English-born Australian actress

Marisa Michelle Warrington is an English-born Australian actress, perhaps best known for playing Sindi Watts on the Australian soap opera Neighbours.

Warrington graduated from the National Theatre Drama School in 1996. She went on to appear in theatre productions with the Australian Shakespeare Company. She appeared in a number of television commercials and had a recurring role in the police drama Blue Heelers. She had two separate guest stints in Neighbours, before she was cast as Sindi Watts.

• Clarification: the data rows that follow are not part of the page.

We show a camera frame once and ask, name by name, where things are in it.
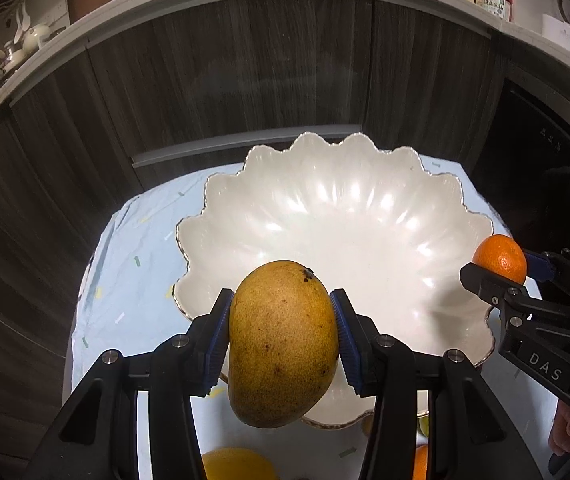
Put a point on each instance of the yellow lemon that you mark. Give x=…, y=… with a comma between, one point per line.
x=237, y=463

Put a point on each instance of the brown round kiwi potato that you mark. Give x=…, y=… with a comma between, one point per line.
x=367, y=424

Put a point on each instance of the yellow brown mango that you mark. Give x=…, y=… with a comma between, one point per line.
x=283, y=344

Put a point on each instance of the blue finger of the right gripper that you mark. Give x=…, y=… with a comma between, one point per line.
x=540, y=265
x=493, y=289

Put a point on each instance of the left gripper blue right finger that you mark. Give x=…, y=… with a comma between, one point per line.
x=350, y=338

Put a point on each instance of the large orange tangerine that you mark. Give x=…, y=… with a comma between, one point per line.
x=421, y=463

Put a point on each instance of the small orange tangerine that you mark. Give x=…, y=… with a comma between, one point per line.
x=501, y=255

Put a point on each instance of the light blue patterned tablecloth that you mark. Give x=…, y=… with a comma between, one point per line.
x=125, y=303

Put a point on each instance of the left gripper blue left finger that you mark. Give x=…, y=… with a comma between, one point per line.
x=214, y=340

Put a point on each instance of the green apple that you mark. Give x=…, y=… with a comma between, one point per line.
x=424, y=425

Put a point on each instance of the white scalloped ceramic bowl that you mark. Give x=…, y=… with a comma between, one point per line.
x=380, y=225

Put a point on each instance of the white teapot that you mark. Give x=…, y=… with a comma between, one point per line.
x=35, y=37

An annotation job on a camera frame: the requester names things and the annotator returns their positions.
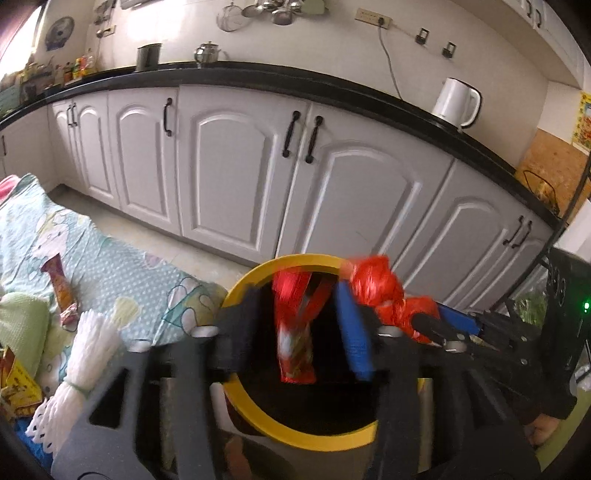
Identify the steel ladle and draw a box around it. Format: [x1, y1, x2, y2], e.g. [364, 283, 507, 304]
[271, 2, 294, 26]

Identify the person's right hand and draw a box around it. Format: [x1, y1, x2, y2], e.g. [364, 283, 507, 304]
[524, 414, 572, 449]

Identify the red snack wrapper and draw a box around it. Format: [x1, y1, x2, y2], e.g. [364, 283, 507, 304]
[271, 268, 337, 385]

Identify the steel teapot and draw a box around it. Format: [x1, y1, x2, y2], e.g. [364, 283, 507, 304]
[193, 41, 221, 67]

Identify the white electric kettle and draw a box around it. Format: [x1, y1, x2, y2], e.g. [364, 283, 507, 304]
[432, 77, 483, 130]

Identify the yellow rimmed trash bin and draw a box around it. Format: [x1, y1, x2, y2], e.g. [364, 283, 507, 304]
[220, 252, 429, 453]

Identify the pink orange snack wrapper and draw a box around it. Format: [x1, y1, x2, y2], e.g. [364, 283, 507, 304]
[41, 253, 79, 328]

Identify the green foam net bundle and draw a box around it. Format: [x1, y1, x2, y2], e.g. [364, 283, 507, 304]
[0, 292, 49, 377]

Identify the green spatula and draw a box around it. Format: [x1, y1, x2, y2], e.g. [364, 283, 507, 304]
[301, 0, 327, 16]

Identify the white foam net bundle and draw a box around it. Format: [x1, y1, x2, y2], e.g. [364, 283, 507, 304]
[25, 310, 121, 456]

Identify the small wall fan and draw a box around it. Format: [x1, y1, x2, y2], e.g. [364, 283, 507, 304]
[44, 16, 75, 51]

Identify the dark metal cup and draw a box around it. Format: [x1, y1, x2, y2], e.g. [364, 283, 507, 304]
[135, 43, 162, 72]

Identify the black power cable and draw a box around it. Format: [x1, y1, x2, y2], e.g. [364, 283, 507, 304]
[376, 18, 404, 101]

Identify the red plastic bag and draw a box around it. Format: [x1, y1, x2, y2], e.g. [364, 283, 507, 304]
[339, 255, 440, 344]

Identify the white power strip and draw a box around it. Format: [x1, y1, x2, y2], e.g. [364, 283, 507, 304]
[355, 8, 392, 30]

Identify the cartoon print tablecloth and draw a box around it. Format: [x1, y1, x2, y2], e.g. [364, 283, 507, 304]
[0, 172, 230, 467]

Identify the yellow red paper box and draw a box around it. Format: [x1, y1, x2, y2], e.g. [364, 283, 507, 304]
[1, 347, 43, 422]

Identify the wire mesh skimmer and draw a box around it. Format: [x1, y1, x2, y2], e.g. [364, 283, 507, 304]
[216, 1, 252, 33]

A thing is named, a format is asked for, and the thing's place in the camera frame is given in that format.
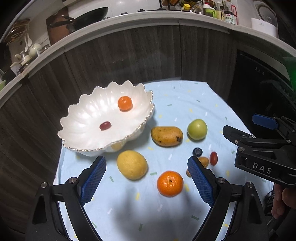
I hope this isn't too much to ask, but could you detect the white scalloped ceramic bowl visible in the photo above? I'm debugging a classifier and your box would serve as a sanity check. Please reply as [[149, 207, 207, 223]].
[[57, 80, 154, 157]]

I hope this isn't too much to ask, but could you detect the small red grape tomato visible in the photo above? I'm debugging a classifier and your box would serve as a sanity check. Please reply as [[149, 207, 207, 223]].
[[209, 152, 218, 166]]

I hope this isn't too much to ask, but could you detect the light blue patterned cloth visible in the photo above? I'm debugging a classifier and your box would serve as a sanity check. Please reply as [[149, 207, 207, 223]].
[[55, 80, 273, 240]]

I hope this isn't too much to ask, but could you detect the large red grape tomato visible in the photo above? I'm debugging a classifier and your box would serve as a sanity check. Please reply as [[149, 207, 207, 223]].
[[99, 121, 112, 131]]

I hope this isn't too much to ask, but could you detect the black spice rack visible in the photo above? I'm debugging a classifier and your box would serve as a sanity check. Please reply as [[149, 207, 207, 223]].
[[161, 0, 204, 10]]

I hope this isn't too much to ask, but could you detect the yellow orange mango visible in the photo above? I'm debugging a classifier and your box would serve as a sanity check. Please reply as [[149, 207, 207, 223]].
[[151, 126, 183, 147]]

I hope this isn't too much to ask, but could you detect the dark blueberry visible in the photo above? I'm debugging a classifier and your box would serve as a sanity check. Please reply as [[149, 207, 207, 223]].
[[192, 147, 203, 157]]

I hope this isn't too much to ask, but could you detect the wooden cutting board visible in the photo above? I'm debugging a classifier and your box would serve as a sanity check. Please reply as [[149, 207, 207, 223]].
[[46, 6, 70, 45]]

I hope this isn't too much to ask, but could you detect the red label sauce bottle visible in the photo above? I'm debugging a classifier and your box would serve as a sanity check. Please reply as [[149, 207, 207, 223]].
[[224, 4, 238, 25]]

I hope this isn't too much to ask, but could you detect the brown longan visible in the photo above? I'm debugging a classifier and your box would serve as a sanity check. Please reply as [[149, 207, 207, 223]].
[[186, 169, 191, 178], [198, 157, 209, 168]]

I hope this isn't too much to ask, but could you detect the green apple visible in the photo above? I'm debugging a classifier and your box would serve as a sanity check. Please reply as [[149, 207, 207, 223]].
[[187, 119, 208, 141]]

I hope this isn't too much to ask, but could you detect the small orange tangerine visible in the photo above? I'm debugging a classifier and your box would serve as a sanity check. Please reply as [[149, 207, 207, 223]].
[[117, 96, 133, 111]]

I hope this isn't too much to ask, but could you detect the white teapot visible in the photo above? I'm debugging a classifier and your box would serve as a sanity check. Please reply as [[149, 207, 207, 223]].
[[29, 43, 42, 57]]

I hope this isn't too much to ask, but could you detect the person right hand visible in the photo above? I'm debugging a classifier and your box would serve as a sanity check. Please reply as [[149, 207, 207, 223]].
[[271, 184, 296, 219]]

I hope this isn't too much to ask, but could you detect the black wok pan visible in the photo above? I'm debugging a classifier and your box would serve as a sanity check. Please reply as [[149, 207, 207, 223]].
[[50, 7, 109, 33]]

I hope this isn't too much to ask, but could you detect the large orange tangerine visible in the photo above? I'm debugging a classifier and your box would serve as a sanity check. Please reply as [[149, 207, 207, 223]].
[[157, 171, 184, 197]]

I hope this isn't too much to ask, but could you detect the white rice cooker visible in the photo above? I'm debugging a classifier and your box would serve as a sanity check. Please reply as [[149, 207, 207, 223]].
[[253, 1, 278, 28]]

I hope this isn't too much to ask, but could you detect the yellow lemon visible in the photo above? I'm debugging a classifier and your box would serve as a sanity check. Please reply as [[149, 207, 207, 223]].
[[116, 150, 148, 180]]

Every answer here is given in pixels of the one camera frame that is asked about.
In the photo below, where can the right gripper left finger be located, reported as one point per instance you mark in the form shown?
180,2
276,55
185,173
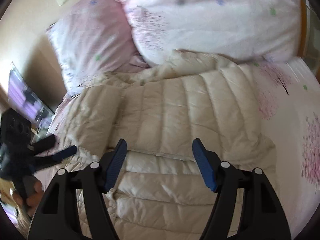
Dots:
57,215

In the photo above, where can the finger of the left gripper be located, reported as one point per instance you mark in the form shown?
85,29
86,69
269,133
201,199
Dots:
40,163
43,144

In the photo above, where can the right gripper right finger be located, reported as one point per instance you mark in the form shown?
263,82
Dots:
262,215

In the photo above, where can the beige quilted down jacket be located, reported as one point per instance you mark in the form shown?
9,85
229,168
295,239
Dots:
160,193

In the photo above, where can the left hand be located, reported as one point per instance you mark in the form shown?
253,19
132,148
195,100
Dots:
32,201

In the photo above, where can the lavender print left pillow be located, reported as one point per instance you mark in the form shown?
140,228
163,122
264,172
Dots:
92,38

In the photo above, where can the pink floral bed sheet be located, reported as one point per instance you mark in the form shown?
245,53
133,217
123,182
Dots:
288,96

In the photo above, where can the pink tree print right pillow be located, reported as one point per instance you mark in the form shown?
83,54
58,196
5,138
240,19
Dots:
241,30

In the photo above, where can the wooden window frame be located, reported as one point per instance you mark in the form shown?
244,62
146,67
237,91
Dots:
309,37

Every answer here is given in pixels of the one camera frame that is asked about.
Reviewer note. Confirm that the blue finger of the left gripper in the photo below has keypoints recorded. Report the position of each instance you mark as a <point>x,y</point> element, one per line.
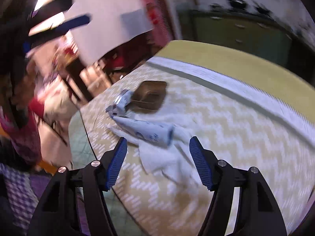
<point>60,30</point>
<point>50,9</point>

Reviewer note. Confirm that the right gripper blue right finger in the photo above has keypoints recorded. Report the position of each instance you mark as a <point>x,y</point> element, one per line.
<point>258,212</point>

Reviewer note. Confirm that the brown plastic tray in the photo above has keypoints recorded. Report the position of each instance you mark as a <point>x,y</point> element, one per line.
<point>149,95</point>

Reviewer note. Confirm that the white tissue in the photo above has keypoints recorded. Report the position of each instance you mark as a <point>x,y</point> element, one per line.
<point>174,162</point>

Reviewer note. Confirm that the white hanging cloth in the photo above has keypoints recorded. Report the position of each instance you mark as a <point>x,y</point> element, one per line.
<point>113,22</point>

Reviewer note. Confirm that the black frying pan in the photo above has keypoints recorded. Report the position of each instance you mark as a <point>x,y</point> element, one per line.
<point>261,9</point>

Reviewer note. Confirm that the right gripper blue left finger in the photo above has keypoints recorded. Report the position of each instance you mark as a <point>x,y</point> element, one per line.
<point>57,212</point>

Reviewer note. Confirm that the pink sleeved left forearm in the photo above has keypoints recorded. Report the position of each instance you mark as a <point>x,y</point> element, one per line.
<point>26,140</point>

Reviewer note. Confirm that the person left hand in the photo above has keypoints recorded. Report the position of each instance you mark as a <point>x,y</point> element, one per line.
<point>21,94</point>

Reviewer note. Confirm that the pink hanging apron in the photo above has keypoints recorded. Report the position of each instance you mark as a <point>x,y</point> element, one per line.
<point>161,30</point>

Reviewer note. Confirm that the silver snack wrapper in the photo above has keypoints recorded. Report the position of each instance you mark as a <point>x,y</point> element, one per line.
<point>119,107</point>

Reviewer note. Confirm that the black wok with lid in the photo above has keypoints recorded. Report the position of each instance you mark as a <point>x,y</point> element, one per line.
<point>238,4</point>

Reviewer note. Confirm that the blue white paper tube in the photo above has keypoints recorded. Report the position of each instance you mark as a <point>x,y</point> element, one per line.
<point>160,134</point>

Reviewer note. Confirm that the green kitchen cabinets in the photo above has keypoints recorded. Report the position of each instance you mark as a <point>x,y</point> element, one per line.
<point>253,34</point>

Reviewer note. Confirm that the yellow chevron tablecloth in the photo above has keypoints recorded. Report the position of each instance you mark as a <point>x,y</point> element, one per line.
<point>248,111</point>

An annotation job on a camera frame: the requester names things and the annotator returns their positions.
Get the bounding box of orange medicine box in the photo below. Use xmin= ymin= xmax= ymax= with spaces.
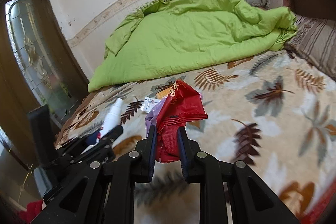
xmin=155 ymin=87 xmax=174 ymax=100

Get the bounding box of green quilt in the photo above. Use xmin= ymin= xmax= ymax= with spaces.
xmin=88 ymin=0 xmax=297 ymax=92

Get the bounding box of wooden glass door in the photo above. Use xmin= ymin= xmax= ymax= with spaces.
xmin=1 ymin=0 xmax=88 ymax=165

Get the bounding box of red wrapper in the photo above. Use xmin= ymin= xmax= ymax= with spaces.
xmin=155 ymin=80 xmax=208 ymax=163

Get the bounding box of red sleeve left forearm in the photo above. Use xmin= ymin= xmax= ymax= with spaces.
xmin=18 ymin=200 xmax=46 ymax=223

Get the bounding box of red plastic mesh basket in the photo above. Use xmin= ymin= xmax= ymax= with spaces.
xmin=300 ymin=180 xmax=335 ymax=224

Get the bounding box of brown striped pillow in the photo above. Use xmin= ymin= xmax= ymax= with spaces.
xmin=284 ymin=15 xmax=336 ymax=80

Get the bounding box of purple wrapper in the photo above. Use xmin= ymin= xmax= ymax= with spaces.
xmin=145 ymin=103 xmax=163 ymax=135

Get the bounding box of long white medicine box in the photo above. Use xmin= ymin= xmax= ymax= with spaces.
xmin=140 ymin=97 xmax=161 ymax=113

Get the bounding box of small white dropper bottle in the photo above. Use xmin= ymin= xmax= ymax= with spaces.
xmin=82 ymin=98 xmax=123 ymax=153

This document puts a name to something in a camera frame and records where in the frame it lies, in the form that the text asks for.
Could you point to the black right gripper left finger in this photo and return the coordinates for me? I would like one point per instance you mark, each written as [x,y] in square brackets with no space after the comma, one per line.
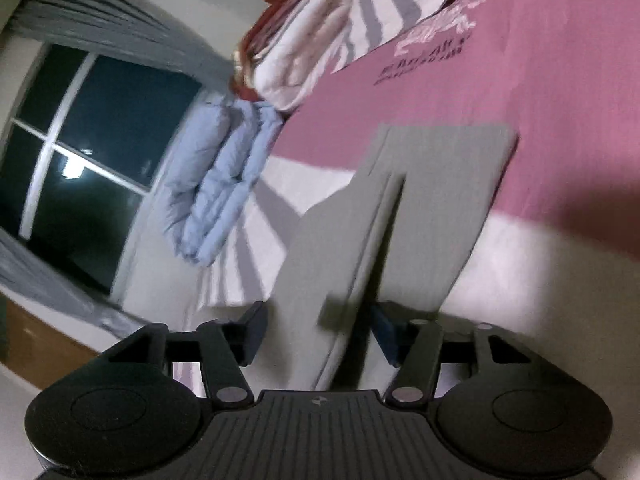
[221,349]

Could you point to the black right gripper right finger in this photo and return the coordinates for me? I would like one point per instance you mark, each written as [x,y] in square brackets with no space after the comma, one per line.
[419,347]

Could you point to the grey sweatpants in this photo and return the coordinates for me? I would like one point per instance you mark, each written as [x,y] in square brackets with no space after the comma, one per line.
[400,233]

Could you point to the folded light blue quilt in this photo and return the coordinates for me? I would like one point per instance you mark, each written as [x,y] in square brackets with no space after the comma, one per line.
[222,149]

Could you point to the dark window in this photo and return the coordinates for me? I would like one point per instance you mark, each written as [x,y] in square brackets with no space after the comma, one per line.
[81,157]

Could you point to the folded white pink blanket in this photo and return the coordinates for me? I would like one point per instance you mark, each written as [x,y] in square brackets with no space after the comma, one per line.
[290,65]

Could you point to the striped pink grey bedsheet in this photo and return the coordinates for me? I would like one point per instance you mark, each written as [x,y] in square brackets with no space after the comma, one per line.
[557,260]

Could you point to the grey curtain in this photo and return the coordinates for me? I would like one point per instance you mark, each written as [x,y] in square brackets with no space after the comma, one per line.
[133,31]

Warrington made her debut as Sindi on a recurring basis in 2002. Sindi became a regular character in 2004, living with Susan Kennedy and dating Toadfish Rebecchi and then Stuart Parker. She was involved in a range of storylines, including stripping and later on, prostitution, when she needed to pay for an operation to restore her boyfriend Stuart Parker's sight. In 2005 she left the show when her character was committed to a psychiatric hospital because of violent tendencies. Her final scenes were screened in Australia in August of that year. In February 2017, Warrington reprised her role for one episode. She made another appearance in February 2018 and returned for a longer stint from 26 June 2018.

Warrington formed the band Lucy De Ville with fellow Neighbours actress Marcella Russo and colleague Shaun Gardener. In 2009 she had a guest role on comedy series Mark Loves Sharon and in 2011 appeared in television series Winners & Losers.